Skip to contents
library(papercheck)
library(dplyr) # for data wrangling
library(readr) # reading and writing CSV files

In this vignette, we will process 250 open access papers from Psychological Science.

Convert PDFs

Read in all of the PDF files from a directory called “pdf”, process them with a local version of grobid, and save the XML files in a directory called “xml”.

pdf2grobid(filename = "pdf", 
           save_path = "xml", 
           grobid_url = "http://localhost:8070")

Then read in the XML files to papercheck and save in an object called papers.

papers <- read_grobid("xml")

These steps can take some time if you are processing a lot of papers, and only needs to happen once, so it is often useful to save the papers object as an Rds file, comment out the code above, and load papers from this object on future runs of your script.
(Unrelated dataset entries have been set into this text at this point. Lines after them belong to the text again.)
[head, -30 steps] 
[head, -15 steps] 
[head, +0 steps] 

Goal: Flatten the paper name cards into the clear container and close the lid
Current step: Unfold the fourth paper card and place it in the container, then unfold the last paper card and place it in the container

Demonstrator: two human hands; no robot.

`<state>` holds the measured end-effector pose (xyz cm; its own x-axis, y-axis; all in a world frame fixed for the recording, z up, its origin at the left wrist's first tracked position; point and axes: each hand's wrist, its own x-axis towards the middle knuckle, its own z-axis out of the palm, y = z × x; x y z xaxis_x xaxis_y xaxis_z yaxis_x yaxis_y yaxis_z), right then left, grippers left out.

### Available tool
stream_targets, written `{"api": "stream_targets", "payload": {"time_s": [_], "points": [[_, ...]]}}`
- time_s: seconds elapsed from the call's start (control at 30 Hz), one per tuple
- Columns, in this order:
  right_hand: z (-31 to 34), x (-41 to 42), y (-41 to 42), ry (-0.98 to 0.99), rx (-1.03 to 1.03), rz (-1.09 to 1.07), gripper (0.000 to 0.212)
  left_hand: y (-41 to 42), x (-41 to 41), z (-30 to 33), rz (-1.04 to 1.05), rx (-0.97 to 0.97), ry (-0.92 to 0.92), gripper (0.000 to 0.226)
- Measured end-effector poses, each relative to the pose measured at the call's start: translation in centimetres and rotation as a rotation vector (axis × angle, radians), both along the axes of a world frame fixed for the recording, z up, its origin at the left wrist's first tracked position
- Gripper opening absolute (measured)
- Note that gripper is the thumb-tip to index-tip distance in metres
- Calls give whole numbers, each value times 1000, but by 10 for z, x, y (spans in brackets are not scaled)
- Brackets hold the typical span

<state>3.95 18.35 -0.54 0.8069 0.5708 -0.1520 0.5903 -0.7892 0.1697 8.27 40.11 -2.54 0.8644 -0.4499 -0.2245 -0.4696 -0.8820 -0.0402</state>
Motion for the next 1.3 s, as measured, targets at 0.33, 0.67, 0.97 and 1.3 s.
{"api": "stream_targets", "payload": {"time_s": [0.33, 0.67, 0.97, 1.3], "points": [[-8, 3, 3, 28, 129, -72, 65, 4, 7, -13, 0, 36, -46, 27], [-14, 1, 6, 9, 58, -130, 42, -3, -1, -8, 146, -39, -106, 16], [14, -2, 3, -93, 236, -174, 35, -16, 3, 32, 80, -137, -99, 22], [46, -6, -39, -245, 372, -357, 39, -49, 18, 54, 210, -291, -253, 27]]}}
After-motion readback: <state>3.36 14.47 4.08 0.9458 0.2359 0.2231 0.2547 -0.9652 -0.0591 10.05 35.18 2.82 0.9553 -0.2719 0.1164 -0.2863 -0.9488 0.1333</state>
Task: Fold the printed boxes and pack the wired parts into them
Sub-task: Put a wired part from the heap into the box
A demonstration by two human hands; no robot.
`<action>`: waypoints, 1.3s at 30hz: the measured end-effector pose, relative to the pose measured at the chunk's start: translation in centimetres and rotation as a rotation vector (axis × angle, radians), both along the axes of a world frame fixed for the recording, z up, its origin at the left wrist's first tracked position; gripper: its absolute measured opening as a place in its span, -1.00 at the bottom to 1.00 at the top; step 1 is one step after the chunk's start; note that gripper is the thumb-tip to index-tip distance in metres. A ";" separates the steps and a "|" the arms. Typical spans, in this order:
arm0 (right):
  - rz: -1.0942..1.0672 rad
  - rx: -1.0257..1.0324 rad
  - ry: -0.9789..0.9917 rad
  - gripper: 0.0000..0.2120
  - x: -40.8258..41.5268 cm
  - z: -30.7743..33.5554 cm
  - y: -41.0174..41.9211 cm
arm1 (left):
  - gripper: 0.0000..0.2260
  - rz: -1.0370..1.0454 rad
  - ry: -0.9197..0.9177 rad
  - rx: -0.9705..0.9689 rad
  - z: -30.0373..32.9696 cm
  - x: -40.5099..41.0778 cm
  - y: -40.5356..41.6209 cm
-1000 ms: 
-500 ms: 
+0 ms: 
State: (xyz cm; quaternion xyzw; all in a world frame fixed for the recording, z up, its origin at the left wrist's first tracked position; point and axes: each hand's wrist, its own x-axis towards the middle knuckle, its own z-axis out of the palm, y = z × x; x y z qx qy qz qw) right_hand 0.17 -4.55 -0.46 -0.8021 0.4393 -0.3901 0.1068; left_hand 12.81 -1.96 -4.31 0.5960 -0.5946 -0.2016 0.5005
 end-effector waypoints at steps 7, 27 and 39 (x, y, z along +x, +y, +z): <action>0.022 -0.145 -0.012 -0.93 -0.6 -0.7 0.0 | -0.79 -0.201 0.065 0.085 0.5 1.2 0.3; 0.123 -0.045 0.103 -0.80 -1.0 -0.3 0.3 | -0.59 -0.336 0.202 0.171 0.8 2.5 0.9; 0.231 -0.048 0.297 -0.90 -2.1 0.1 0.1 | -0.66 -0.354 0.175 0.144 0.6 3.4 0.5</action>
# load from RDS for efficiency
# saveRDS(papers, "psysci_oa.Rds")
papers <- readRDS("psysci_oa.Rds")

Paper Objects

Now papers is a list of papercheck paper objects, each of which contains structured information about the paper.

paper <- papers[[10]]

Name

The name is taken from the name of the xml file.

paper$name
#> [1] "0956797615588467"

Authors

The authors list contains a list of information for each author. For now, CRediT roles are not detected, but this may be added in the future.

paper$authors |> str()
#> List of 2
#>  $ :List of 4
#>   ..$ orcid: NULL
#>   ..$ name :List of 2
#>   .. ..$ surname: chr "Genevsky"
#>   .. ..$ given  : chr "Alexander"
#>   ..$ roles: NULL
#>   ..$ email: chr "genevsky@stanford.edu"
#>   ..- attr(*, "class")= chr [1:2] "scivrs_author" "list"
#>  $ :List of 4
#>   ..$ orcid: NULL
#>   ..$ name :List of 2
#>   .. ..$ surname: chr "Knutson"
#>   .. ..$ given  : chr "Brian"
#>   ..$ roles: NULL
#>   ..$ email: chr ""
#>   ..- attr(*, "class")= chr [1:2] "scivrs_author" "list"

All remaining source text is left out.